Bostic, too, was not arrested after making this cartel payment. Instead, Shutt and the FBI set up another pre-arranged meeting, in a different wired hotel room in White Marsh, on Feb. 2, 2010. Jessica was there again, but this time the Zetas representative was not Villareal, but an undercover FBI agent. And this time, the purpose was not for Bostic to pay the cartel, but for the cartel to deliver drugs—actually 12 kilos of DEA cocaine, packaged in cartel fashion—to Bostic. The meeting didn’t last long. As a raid team moved in to arrest Bostic, he dropped a drug-laden suitcase and ran outside the hotel. After a short chase, Shutt tackled him into a snowbank.
The coup de grace in the investigation wasn’t aided by Mendoza-Cano. It was another stroke of luck for Shutt.
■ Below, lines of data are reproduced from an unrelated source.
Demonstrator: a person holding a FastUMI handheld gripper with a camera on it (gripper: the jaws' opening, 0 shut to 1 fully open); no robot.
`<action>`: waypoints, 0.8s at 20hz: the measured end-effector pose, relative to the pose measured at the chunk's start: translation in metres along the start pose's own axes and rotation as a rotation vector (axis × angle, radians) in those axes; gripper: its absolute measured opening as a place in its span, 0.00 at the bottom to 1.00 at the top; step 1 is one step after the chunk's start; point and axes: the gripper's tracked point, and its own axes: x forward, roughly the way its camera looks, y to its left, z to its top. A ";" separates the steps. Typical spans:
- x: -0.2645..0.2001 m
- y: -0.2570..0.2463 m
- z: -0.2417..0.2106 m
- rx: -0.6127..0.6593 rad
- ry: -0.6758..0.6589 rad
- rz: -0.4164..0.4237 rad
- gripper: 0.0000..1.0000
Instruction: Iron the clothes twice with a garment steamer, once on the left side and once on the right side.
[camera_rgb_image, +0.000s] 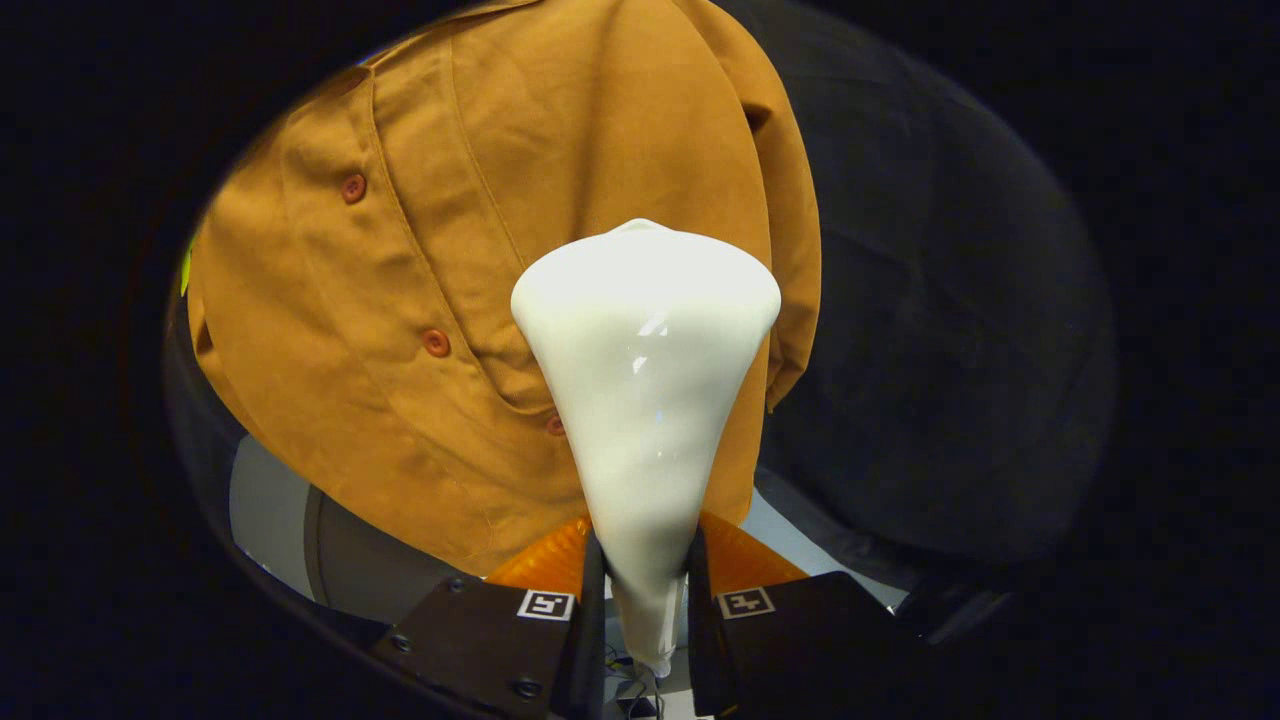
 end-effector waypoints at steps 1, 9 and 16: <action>0.004 -0.001 -0.007 0.001 0.018 -0.002 0.37; 0.018 -0.015 -0.054 0.050 0.124 -0.036 0.37; -0.012 -0.014 -0.066 0.058 0.100 -0.076 0.37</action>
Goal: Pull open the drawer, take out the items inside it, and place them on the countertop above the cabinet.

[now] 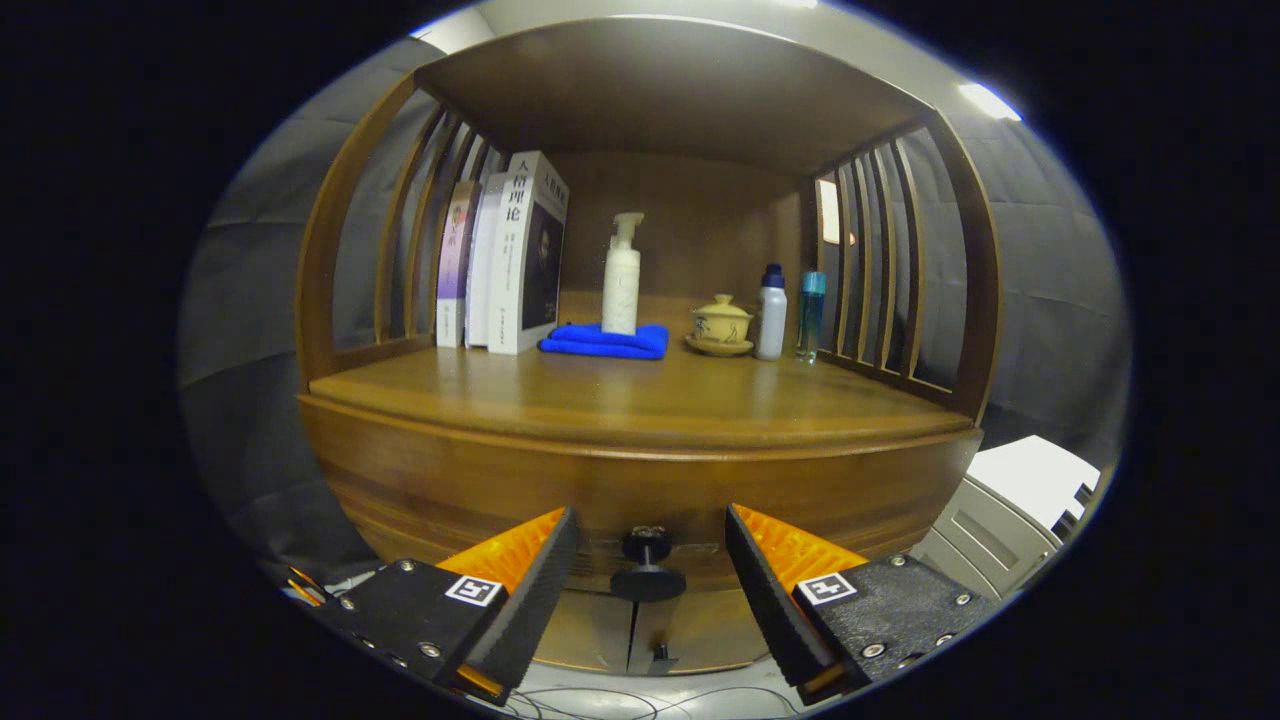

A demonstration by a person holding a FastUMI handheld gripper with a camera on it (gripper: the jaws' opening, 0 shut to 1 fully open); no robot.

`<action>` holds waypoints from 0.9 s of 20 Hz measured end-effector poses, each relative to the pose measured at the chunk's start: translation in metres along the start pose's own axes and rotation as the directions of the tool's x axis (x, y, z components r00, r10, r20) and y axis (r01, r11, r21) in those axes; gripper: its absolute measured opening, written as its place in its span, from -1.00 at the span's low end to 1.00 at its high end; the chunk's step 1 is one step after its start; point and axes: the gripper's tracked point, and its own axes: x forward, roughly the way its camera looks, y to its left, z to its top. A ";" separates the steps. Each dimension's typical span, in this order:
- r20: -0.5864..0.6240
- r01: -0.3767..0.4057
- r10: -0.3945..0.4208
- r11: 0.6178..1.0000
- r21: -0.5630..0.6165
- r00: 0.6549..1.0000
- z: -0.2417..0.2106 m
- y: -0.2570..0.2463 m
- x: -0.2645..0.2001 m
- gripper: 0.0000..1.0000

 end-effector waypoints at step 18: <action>0.052 -0.050 0.049 0.999 0.011 0.997 -0.022 0.010 0.012 -0.22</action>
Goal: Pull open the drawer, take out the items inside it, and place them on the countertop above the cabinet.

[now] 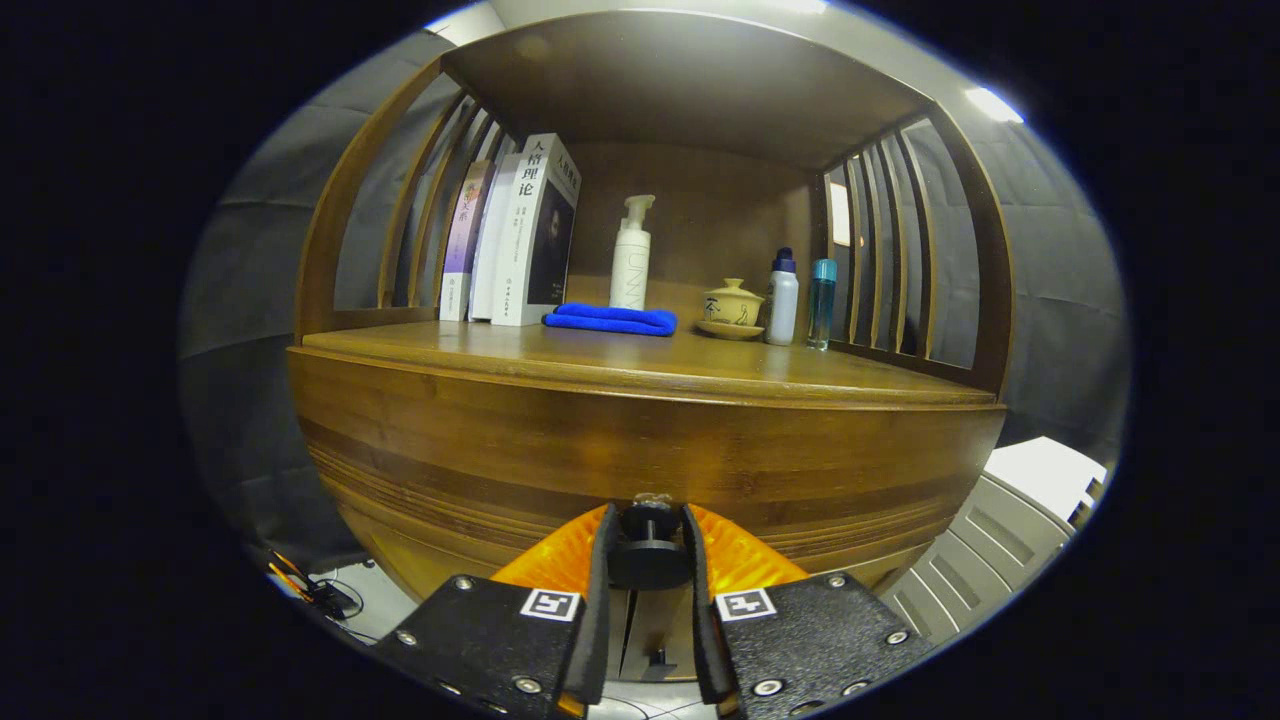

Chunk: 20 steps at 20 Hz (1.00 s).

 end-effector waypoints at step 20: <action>-0.063 0.013 -0.012 1.000 0.024 0.998 -0.025 -0.004 -0.114 -0.43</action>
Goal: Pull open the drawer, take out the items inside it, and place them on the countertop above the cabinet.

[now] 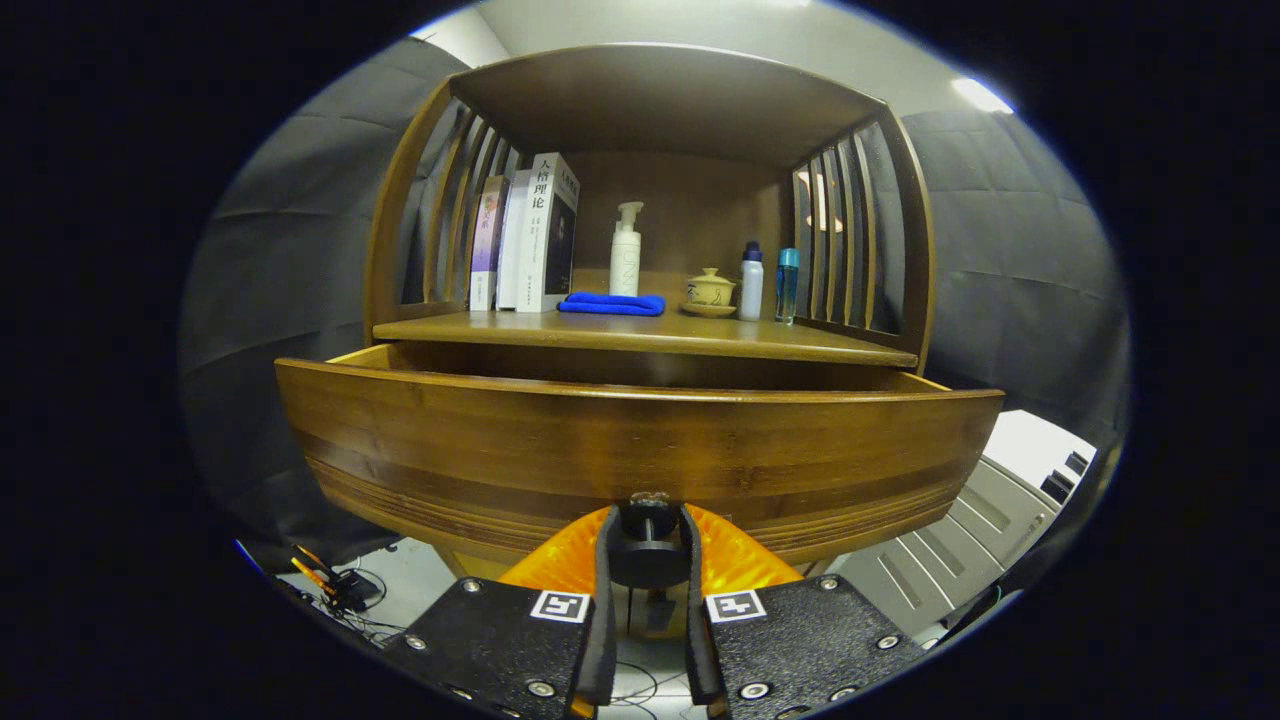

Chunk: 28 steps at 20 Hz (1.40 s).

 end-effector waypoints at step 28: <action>-0.005 -0.066 0.066 0.996 0.056 0.998 0.030 0.015 -0.096 0.50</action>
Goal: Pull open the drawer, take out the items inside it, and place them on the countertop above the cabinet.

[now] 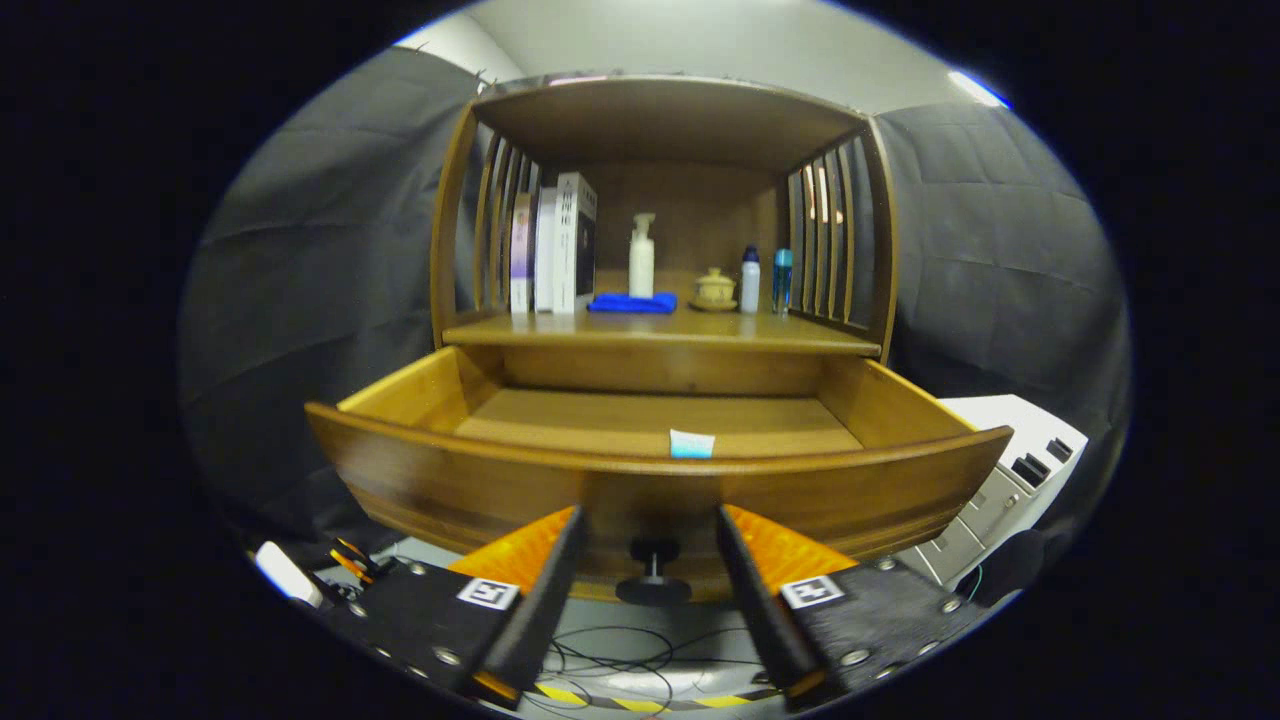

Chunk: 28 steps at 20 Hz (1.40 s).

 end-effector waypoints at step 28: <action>-0.605 0.238 -0.139 0.967 0.086 0.784 0.007 -0.039 0.168 0.91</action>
Earlier in the investigation, he’d figured out who the other guy was in the photo found on Coats’ flash drive, the guy Brown had called “B.” It was Brandon Isiah Barnes of Columbia, Md. Earlier, Shutt had been tracking phone communications between Bostic and Barnes, but with all the activity resulting from Mendoza-Cano’s cooperation, Barnes had gotten lost in the shuffle. Now that Bostic was arrested, Shutt checked his e-mails and noticed that the GPS coordinates of Barnes’ phone were still being sent to his inbox. They showed the phone was moving across the country, towards Midlothian, Texas, the Dallas suburb where Cavazos was from.
Shutt hustled out to Midlothian to look for Barnes, to no avail. So he kept watching the phone. Its GPS coordinates showed it traveling back to Baltimore. As Barnes drove up I-81 in Virginia, Shutt and his team eyeballed him when he passed them—they actually saw him at the wheel. When Barnes’ car entered Howard County in the wee hours of March 10, 2010, a Maryland State Police trooper who’d been alerted by Shutt clocked it speeding, pulled it over, and called for a K-9 scan. Lo and behold, about one and a half kilos of cartel coke was inside.
Barnes faces cocaine conspiracy charges in a separate federal case, scheduled for trial in August. Brown pleaded guilty, and his trial testimony established for the jury that Coats was his cocaine supplier; his sentencing hearing has not yet been scheduled. Bostic also pleaded guilty and received a 210-month prison sentence last year.
As for Mendoza-Cano, well, after his testimony ended he was whisked out of the courtroom, bound for parts unknown to help the government prosecute cartel cases elsewhere.
On Dec. 16, though, as the Coats-Cavazos case was gearing up for trial, a new drug-conspiracy indictment was filed against Mendoza-Cano, his Texas co-defendant, and two other men, in federal court in Ohio. The docket there indicates he didn’t show up for his arraignment in that case, scheduled for Feb. 10, eight days after he testified in Baltimore. Of Mendoza-Cano’s failure to appear, the Ohio court docket says this: “U.S. Marshal is unable to transport the defendant to Court as he is in Federal Custody in another District.”
It’s a safe bet the judge won’t hold it against him.